Or not, if an invention by a multidisciplinary team at the University of Pennsylvania works out.

The group has created nanoparticles mainly made of iron oxide—the stuff of rust—that can swarm teeth in your mouth, clean them more effectively than a toothbrush, and floss between them as well.

Using a magnetic field, the researchers can form the magnetic particles into bristle-like structures that scour teeth surfaces, then transform them into thin strings that can thread their way between teeth like dental floss.

The structures are firm enough to clean teeth, but tests show they remain soft enough to avoid damaging gums and other tissues inside the mouth.

The microscopic bits also catalyze a reaction that creates hydrogen peroxide, a common mouthwash ingredient that kills harmful bacteria in the mouth.

In tests on a variety of human teeth, the nanoparticles almost entirely erased sticky biofilms that can cause cavities and gum disease. 

The microbots also were able to work their way in between overlapping teeth and other hard-to-reach places.

The teeth-cleaning technology also can be programmed to do its tasks automatically, without the user needing to steer the process.
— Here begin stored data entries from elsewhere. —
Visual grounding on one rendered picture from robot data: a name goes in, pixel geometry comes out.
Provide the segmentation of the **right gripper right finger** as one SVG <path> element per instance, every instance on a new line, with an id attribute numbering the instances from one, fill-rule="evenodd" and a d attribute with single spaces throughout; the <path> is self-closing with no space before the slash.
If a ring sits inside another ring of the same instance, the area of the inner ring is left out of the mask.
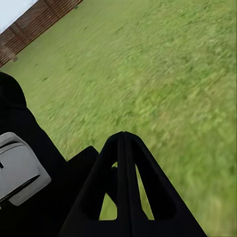
<path id="1" fill-rule="evenodd" d="M 143 140 L 124 132 L 131 237 L 207 237 Z M 137 165 L 155 220 L 145 219 Z"/>

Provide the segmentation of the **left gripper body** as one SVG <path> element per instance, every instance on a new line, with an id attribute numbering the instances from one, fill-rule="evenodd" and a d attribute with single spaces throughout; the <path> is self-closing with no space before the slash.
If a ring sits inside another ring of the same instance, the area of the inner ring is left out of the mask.
<path id="1" fill-rule="evenodd" d="M 50 213 L 63 213 L 77 199 L 81 186 L 75 183 L 55 201 L 39 213 L 33 214 L 57 196 L 88 170 L 95 167 L 99 152 L 93 147 L 86 149 L 66 161 L 46 132 L 36 126 L 20 126 L 8 130 L 25 140 L 51 177 L 51 183 L 39 190 L 20 206 L 9 200 L 0 206 L 0 237 L 32 237 L 36 224 Z"/>

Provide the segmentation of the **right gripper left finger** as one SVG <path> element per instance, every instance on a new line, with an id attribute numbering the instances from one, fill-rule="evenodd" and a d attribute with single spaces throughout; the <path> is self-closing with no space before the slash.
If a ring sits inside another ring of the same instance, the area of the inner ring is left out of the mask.
<path id="1" fill-rule="evenodd" d="M 131 237 L 124 132 L 108 138 L 57 237 Z M 117 219 L 99 220 L 114 163 L 118 162 Z"/>

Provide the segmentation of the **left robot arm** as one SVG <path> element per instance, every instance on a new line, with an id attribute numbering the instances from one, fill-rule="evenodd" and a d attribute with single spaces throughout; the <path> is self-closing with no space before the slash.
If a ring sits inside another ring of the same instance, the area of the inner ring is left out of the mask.
<path id="1" fill-rule="evenodd" d="M 0 237 L 57 237 L 99 155 L 88 146 L 66 161 L 18 81 L 0 72 Z M 117 204 L 115 166 L 105 193 Z"/>

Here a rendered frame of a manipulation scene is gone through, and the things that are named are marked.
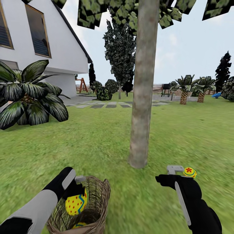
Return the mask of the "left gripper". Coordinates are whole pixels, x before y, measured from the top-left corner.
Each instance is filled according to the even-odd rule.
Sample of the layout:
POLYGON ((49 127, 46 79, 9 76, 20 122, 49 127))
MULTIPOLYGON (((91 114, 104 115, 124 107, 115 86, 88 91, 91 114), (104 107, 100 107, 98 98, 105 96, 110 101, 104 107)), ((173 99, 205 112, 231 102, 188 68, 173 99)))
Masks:
POLYGON ((85 186, 83 186, 82 184, 76 184, 71 190, 66 190, 62 196, 62 199, 79 194, 85 196, 85 186))

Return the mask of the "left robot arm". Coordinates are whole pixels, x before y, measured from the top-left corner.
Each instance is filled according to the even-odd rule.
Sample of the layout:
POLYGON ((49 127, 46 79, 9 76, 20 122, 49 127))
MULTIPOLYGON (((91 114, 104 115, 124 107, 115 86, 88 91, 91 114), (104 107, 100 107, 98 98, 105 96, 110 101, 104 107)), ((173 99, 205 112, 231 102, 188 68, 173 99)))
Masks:
POLYGON ((32 200, 0 224, 0 234, 41 234, 61 199, 85 196, 85 186, 78 184, 85 181, 86 177, 76 176, 73 168, 64 168, 32 200))

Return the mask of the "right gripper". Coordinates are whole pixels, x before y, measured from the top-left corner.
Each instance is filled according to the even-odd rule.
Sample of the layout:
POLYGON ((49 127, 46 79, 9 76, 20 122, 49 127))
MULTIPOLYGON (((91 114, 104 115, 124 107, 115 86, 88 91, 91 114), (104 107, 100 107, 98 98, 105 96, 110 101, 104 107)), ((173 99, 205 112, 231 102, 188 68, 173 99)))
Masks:
POLYGON ((171 180, 173 177, 175 177, 177 175, 163 175, 163 174, 160 174, 159 176, 156 176, 156 181, 157 182, 160 182, 161 186, 167 186, 167 187, 172 187, 171 185, 171 180))

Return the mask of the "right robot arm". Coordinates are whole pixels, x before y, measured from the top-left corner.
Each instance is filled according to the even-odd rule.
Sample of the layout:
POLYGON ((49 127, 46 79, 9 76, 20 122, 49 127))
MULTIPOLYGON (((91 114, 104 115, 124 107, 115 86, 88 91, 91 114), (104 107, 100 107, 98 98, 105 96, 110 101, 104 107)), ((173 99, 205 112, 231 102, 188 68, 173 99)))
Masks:
POLYGON ((176 190, 188 228, 192 234, 222 234, 220 220, 214 210, 201 199, 202 192, 199 184, 190 176, 175 175, 184 172, 180 165, 168 165, 167 175, 156 176, 161 186, 176 190))

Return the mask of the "wicker basket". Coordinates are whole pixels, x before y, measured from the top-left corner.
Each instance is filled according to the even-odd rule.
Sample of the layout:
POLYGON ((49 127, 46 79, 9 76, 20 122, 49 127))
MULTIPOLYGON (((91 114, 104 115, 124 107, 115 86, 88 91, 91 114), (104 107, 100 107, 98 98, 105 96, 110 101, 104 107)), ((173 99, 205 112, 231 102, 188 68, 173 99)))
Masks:
POLYGON ((79 213, 78 215, 74 215, 69 219, 69 224, 66 224, 64 222, 63 214, 65 213, 65 208, 63 207, 65 205, 66 199, 61 199, 59 201, 59 205, 56 206, 56 215, 53 214, 49 217, 47 221, 47 229, 50 232, 50 234, 104 234, 105 230, 105 223, 107 218, 107 211, 108 211, 108 200, 110 198, 111 193, 111 187, 109 184, 108 179, 105 179, 103 182, 97 178, 96 176, 85 176, 86 177, 86 183, 87 188, 90 187, 90 180, 94 180, 95 183, 93 186, 95 187, 93 196, 95 197, 95 202, 93 203, 95 206, 94 208, 84 208, 84 210, 79 213), (97 197, 98 197, 98 186, 101 189, 100 190, 100 202, 99 205, 97 205, 97 197), (87 226, 79 227, 77 229, 70 229, 72 224, 77 221, 79 217, 81 217, 84 213, 94 213, 97 214, 96 223, 89 224, 87 226), (63 227, 61 229, 61 226, 63 227))

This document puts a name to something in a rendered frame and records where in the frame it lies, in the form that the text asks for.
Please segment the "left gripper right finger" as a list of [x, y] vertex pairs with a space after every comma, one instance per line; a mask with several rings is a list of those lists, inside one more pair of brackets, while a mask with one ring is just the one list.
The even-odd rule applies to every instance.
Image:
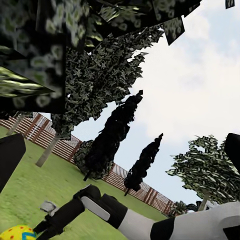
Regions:
[[226, 137], [224, 151], [240, 173], [240, 135], [229, 133]]

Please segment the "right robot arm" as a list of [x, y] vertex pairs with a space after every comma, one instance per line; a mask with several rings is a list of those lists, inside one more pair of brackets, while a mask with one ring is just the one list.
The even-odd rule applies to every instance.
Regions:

The FDA already has approved iron oxide nanoparticles for other uses inside the body and the inventors are developing a device that fits inside the mouth to operate the needed magnetic field.

TRENDPOST: The programmable, magnetic teeth-cleaning technology will be useful not only for people with disabilities that make conventional brushing difficult, but also for anyone tempted to skip the multi-step tedium of daily dental hygiene.